Ovarian Cancer Awareness Month

What challenges did you face during your battle against cancer? Do you still face these challenges?

I have an amazing support system (family, friends, doctors) and thanks to them I am still alive and did not have major challenges. The only challenges my husband and I have are the expenses of my medical treatments and daily living expenses since we lost the income I was bringing into our household. We still live on an extremely tight budget, and once my health is in better shape, I hope to get back to work.

Describe a moment that was life-changing for you during your journey…

Waking up from my radical hysterectomy was my life-changing moment. Before the surgery, I begged my Gynecological Oncologist to please save my other ovary and uterus, because I wanted to have children more than anything in the world. I also told her that if it wasn’t possible to please just save my life. My mother was the one to tell me that I had to have everything removed when I was waking up from the anesthesia.

Is there something that has guided you – do you have a faith or are you spiritual?

I grew up Catholic and was slowly losing faith in God when Levi and I were trying to conceive, and became enraged when I learned about my cancer and lost the ability to have children. As time is passing though, I am slowly understanding my path in life, and am learning to have faith again.

Ovarian Cancer Awareness Month

What, if any, would you change about the American healthcare system to further the aid of those diagnosed with cancer? 

If I could make a change, I would make it more available and known about cancer genes in genetics. I was recently tested earlier this year and tested positive for the BRCA1 Gene. I learned that this gene is prevalent on my father’s side and all my aunts were diagnosed as positive for the gene as well. Educating people about this is so important as well as advocating for your own health. I wish I had pressed the doctors more about my abdominal pains earlier and insisted on a CT scan sooner.

Did your body undergo any transformations? If so, what was the experience like?

My body weight was all over the place. I would gain weight, then lose 20 lbs, then gain it back. I lost my hair everywhere! I think losing my hair was the reality check that I had cancer when I had my mother shave my head… I had my first ugly cry in front of my whole family that night.

What is your advice for other survivors who are looking to increase their confidence and self-love?

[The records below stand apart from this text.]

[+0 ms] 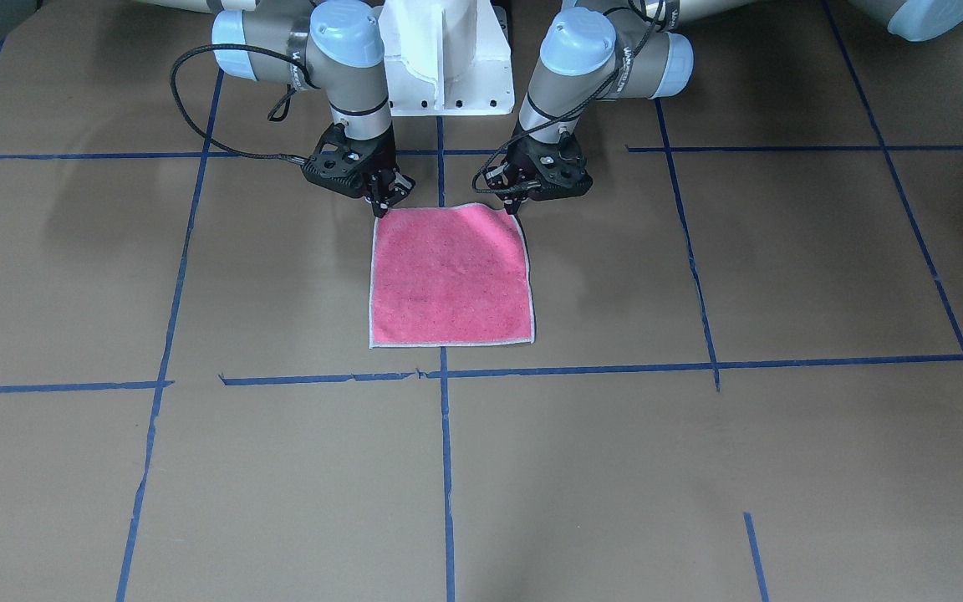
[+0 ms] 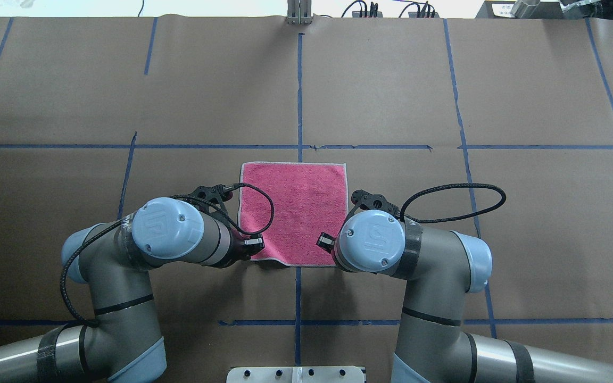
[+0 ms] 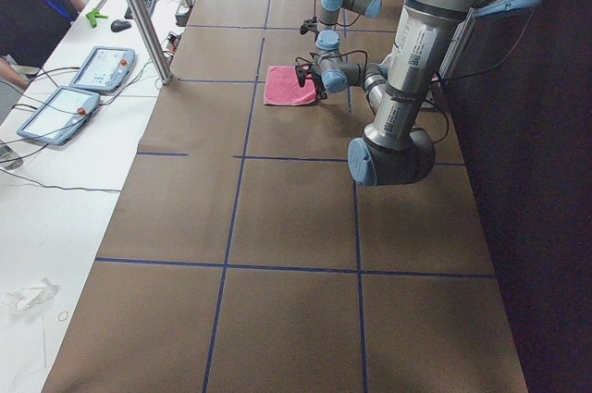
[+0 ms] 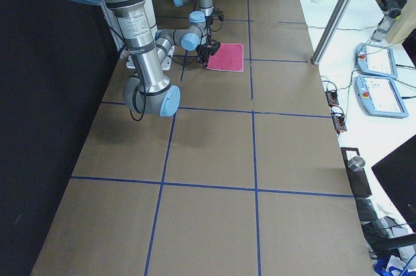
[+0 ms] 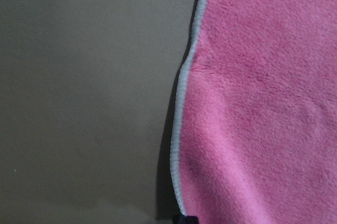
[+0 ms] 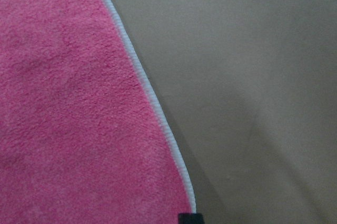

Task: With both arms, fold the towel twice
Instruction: 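Lift the near edge with both grippers and fold it over the far edge, then raise the right gripper away while the left gripper grasps the strip's end, then lift the strip end nearest the left gripper with the left gripper, then carry the held end over onto the other half with the left gripper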

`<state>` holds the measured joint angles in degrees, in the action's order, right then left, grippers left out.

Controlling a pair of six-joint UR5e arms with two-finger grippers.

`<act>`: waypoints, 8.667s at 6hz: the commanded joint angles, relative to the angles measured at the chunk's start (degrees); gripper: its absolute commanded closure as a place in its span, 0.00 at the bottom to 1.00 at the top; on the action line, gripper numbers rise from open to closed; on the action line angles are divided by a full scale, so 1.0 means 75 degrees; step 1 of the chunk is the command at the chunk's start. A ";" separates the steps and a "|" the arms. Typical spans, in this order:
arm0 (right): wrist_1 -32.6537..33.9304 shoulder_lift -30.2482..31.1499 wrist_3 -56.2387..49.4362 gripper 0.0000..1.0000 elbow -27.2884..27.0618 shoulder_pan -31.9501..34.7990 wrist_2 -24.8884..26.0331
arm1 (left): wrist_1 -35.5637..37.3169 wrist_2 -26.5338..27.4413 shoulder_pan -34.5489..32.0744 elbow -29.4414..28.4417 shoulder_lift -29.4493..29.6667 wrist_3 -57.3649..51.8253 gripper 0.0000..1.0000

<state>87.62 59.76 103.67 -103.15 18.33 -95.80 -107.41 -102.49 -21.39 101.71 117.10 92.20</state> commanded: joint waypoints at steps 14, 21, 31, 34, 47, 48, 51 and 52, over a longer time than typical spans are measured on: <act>-0.0245 -0.0948 -0.1259 0.99 0.1366 0.1410 -0.0292 | 0.0634 -0.0654 -0.1179 -0.1220 0.1295 -0.0035 1.00; -0.0257 -0.1181 -0.1668 0.01 0.1916 0.1564 -0.0269 | 0.0528 -0.0666 -0.1461 -0.1795 0.1542 -0.0886 0.01; 0.1302 0.0551 -0.7483 0.00 -0.0180 0.3966 -0.3328 | -0.0421 -0.0326 -0.0711 -0.0881 0.0511 -0.0188 0.31; 0.1302 0.0575 -0.7424 0.00 -0.0181 0.3954 -0.3293 | -0.0433 -0.0315 -0.0711 -0.1080 0.0511 -0.0187 0.33; 0.1278 0.0645 -0.7424 0.00 -0.0169 0.3954 -0.3281 | 0.0990 0.0065 -0.0774 -0.0752 0.1313 -0.0118 1.00; 0.1278 0.0657 -0.7424 0.00 -0.0145 0.3954 -0.3269 | 0.1020 0.0165 -0.0595 -0.0764 0.1644 0.0335 1.00; 0.1243 0.0821 -0.7517 0.00 -0.0157 0.3966 -0.3350 | 0.1091 0.0622 -0.0395 -0.2783 0.3820 0.0761 1.00; 0.1220 0.0844 -0.7564 0.00 -0.0157 0.3989 -0.3363 | 0.1067 0.0623 -0.0394 -0.3116 0.4094 0.0762 1.00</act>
<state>96.92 65.84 47.32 -104.30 48.12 -120.85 -99.32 -98.18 -24.54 81.89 144.67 97.61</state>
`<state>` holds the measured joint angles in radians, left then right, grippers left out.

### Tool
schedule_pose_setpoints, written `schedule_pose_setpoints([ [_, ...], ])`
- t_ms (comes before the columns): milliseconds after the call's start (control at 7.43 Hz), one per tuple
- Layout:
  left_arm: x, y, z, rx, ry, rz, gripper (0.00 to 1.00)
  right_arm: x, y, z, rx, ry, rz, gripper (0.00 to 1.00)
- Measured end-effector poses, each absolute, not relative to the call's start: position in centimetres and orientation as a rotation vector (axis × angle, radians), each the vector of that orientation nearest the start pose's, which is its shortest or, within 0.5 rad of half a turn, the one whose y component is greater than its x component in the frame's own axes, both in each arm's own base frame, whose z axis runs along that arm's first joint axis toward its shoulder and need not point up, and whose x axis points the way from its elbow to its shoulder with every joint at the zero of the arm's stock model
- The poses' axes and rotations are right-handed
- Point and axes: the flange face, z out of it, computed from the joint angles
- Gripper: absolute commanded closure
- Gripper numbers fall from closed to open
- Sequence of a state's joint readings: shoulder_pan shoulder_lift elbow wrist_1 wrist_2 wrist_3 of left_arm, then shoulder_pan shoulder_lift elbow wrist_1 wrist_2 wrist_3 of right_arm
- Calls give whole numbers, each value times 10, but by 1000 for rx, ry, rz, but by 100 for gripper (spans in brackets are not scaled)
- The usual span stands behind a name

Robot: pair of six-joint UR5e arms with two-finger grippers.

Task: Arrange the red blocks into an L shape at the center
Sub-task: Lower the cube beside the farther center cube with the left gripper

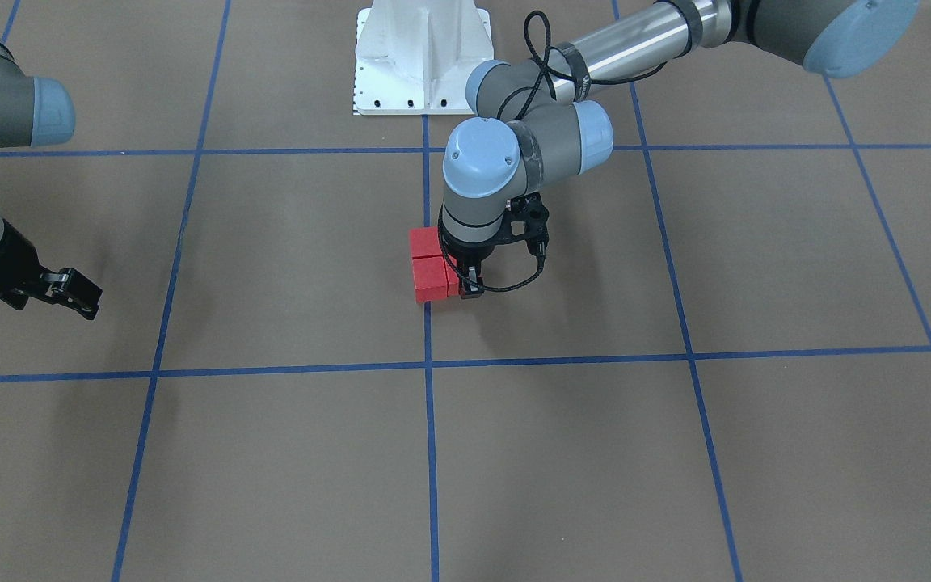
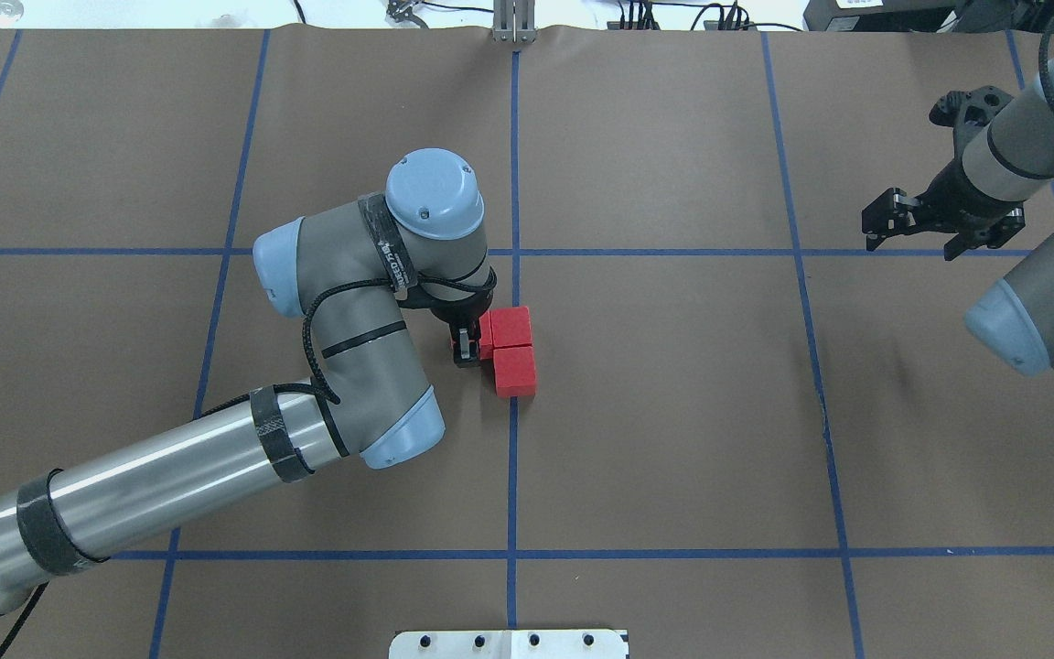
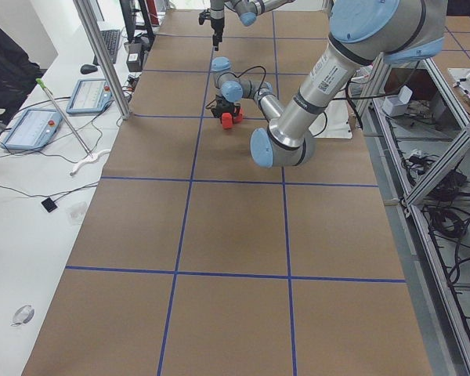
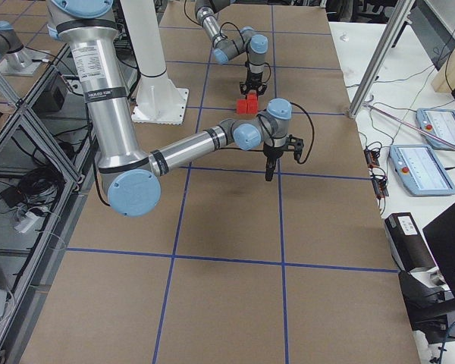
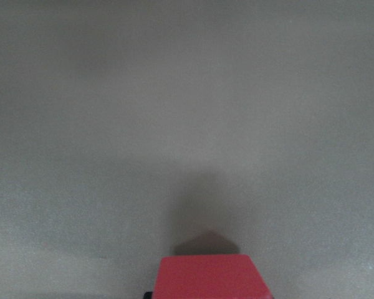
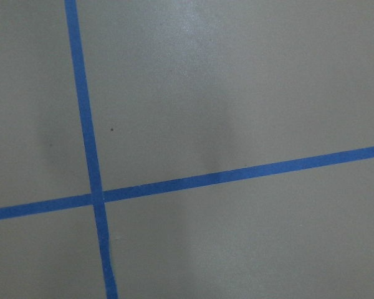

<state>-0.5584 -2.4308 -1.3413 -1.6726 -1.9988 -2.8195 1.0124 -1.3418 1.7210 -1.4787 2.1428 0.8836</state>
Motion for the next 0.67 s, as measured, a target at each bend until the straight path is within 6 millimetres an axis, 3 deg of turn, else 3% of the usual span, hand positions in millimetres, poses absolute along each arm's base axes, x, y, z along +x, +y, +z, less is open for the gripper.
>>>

Life is precious. You were given another chance to give life another try. Start living life to make you happy, ignore society norms of beauty standards because you are beautiful and no one in the world has been through what YOU have gone through.

What is the message you would like to deliver to our readers?

No one knows your body more than YOU. If you aren’t feeling well, be your own advocate and be persistent. Don’t let things snowball out of control, get answers to your health concerns, and learn about your family history health conditions.

How do you want to help move humanity forward? 

I would love to be a light of hope to others suffering similarly to myself, as well as educating people on Ovarian Cancer and the BRCA1 Gene. I also hope to one day become a mother through adoption.